The inability of most Nigerian secondary school and university graduates to communicate effectively in written and spoken English is an obvious sign of the waning quality of education. Umoh (2006) described the situation “Although I am not an English language master, but one thing that baffled me in hearing these kinds of uncommon gaffes in English grammar from people who had passed one examination or the other in institutions of higher learning, or is this the kind of language the lecturers right from the secondary school to the higher institution normally use to teach and set examination for them? And which language have they been using to answer questions and pass to qualify them to be employed as senior staff by multinationals?”
This is apparent in Okeowo’s (2006) argument in which he warned that the low quality of teaching in public schools might hinder the development of the country if not tackled swiftly.

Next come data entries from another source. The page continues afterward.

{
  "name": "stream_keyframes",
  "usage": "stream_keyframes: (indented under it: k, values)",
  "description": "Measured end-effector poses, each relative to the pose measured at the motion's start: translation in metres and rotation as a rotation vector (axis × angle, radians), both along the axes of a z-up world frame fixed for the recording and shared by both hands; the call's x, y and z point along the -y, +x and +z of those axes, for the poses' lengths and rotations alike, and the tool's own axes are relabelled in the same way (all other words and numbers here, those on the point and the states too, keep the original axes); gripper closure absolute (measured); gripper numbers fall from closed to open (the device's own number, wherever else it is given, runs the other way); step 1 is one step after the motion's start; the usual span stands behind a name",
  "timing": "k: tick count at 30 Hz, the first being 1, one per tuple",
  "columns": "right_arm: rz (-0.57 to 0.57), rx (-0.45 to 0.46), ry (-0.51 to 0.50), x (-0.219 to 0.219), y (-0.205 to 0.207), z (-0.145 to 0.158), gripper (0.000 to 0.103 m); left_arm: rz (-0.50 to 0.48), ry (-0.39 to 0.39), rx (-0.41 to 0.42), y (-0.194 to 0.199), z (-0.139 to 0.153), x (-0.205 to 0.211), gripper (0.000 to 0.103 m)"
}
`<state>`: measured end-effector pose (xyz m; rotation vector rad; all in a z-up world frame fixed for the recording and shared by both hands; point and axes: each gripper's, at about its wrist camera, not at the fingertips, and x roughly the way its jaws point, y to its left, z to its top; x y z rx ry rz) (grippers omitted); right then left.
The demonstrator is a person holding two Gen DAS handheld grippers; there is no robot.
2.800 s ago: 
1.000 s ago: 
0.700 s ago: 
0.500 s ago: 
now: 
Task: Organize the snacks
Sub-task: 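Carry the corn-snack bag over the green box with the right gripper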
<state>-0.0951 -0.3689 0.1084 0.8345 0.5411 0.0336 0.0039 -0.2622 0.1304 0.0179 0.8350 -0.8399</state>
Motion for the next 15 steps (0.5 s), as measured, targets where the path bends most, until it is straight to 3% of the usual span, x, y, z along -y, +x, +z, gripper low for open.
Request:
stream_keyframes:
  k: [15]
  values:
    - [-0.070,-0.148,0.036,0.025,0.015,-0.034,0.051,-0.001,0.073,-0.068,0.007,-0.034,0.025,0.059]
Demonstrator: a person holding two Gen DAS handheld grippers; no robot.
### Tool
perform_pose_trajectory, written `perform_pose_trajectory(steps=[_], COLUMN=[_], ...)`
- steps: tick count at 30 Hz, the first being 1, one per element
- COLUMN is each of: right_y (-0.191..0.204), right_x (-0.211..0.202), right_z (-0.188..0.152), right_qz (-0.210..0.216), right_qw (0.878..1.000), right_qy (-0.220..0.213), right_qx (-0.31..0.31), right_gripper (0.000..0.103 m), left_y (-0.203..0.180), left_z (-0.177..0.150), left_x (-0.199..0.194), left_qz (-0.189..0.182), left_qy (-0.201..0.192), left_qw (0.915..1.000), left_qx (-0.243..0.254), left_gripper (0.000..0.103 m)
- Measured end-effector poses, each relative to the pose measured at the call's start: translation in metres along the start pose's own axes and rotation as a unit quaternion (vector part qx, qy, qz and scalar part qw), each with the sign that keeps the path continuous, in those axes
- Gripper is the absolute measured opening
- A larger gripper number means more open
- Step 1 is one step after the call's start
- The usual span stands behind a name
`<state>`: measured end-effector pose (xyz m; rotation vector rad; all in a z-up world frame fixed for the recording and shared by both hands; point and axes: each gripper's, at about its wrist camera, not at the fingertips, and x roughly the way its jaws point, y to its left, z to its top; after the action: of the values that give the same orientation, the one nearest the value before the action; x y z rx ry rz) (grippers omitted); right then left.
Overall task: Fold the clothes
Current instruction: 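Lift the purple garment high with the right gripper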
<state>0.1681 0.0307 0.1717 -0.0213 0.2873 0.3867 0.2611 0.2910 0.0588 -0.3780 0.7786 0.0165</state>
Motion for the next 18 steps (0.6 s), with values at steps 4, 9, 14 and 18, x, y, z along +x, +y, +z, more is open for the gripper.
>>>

According to Okeowo, the phenomenon of mediocre teaching in our public schools is staging an obvious sabotage and coup against further growth of democratization of education. He noted that the poor quality of teachers and their teaching had contributed to the high level of failure in public examinations, and it is a major problem in the country’s educational sector, adding that the drop out rate in schools had also increased. Okeowo stressed that regular, efficient and effective teaching builds a nation while irregular, minimal, zero and incompetent teaching can destroy that same nation. Consequently, Umoh (2006), Malik (1997), Disu (1996), and Urevbu (1997) made it obvious that the poor performances of students in the Senior School Certificate Examination (SSCE) is an indication that the nation’s education system is actually falling. They attributed it to several factors ranging from examination problems, lecturer factors, the increased role of authorities within the system, and, most importantly, poor teacher preparatory programs.